Thursday, 28 August 2014

An Awesome Air Show

Air Show at

Boeing Stearman Primary trainer in US,  used later a Pratt &Whitney engine.

When Mr. T Jr. made a point that a visit to an air show would be interesting I was not sure what to expect as I had not been to one before. The Kristianstad air show gave me an opportunity to fill in this gap and I got there early enough before the airborne part of the show started. At the end of the day I was excited about the event that offered a sky full of different planes each with their slot for presenting their machines, pilots and flight programs. The highlights were when Spitfire and Hawker Hurricane shared the same air space in Sweden for the first time and when the Hawker Hurricane was introduced in Finnish retro colors to commemorate the Finnish Winter War and flew with Sibelius sounding from the ground speakers. WHAT A FANTASTIC MOMENT! The other highlight came at the end when Jas 39 GRIPEN entered and performed a stunning program of its own flying low. How these pilots master a fast flying plane like this is fantastic.
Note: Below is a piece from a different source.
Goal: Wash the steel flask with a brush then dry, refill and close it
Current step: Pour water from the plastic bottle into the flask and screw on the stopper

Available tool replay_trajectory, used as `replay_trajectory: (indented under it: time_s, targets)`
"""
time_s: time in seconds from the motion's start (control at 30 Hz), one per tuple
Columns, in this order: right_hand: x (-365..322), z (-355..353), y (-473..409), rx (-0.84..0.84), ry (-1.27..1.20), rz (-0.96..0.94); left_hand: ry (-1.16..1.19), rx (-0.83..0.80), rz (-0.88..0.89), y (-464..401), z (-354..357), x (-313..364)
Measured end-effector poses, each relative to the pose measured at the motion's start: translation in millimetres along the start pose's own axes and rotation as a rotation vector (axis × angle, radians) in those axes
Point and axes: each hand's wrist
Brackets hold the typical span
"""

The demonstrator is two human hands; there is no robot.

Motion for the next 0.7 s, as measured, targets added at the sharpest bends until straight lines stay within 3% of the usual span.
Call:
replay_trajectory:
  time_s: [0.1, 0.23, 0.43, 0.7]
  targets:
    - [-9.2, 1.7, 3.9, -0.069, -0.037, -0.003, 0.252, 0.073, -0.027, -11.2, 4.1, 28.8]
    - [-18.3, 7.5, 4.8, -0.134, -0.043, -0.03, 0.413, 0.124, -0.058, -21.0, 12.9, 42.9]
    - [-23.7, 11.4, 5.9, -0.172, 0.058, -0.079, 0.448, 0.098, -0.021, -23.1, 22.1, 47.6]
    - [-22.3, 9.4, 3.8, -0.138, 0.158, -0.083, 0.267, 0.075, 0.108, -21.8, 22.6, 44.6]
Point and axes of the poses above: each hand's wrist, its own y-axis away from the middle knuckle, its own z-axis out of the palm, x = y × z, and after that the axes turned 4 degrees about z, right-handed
Hawker Hurricane and Spitfire helped win the Battle of Britain in the 2nd World War.

Hawker Hurricane performing. Not many of them left anymore.

Spitfire airborne and on the ground. Every pilots dream to fly this machine.

The slots given to each flying machine was 30 minutes and once one program was finished another started so there was not a dull moment during the whole day. But a personal slot for "pölsemannen" or a sausage was necessary. Also parachuters had their own slot and these "dare devils" landed just in front of us. They came down very fast but where able to hold up only seconds before landing. Another interesting thing was the model airplanes that indeed are no toys but rather large flying machines that can get up to very high speeds and perform similar aerobatics in the air as their big brothers. 

Another interesting airplane was the US built Pitts Special originally design by Curtis Pitts in the 40´s  as an aerobatic biplane. This single-seated machine still competes successfully. It has a 200 hp flat-4 Lycoming engine but some versions carry a 450 hp machine (Wikipedia).

Pitts Special - a beautiful machine with a short wingspan perform stunningly.

Pitts Special in its aerobatic performance over Kristianstad Österlen airport.

Another interesting flying machine is the Boeing-Stearman, another bi-plane used for military practicing since 1930's. After the second World War many were sold to civilians as crop dusters, sports planes and for wing-walking and aerobatic use in air shows (Wikipedia). A popular modification has been installing a Pratt & Whitney R-985 engine to improve take off and climb performances.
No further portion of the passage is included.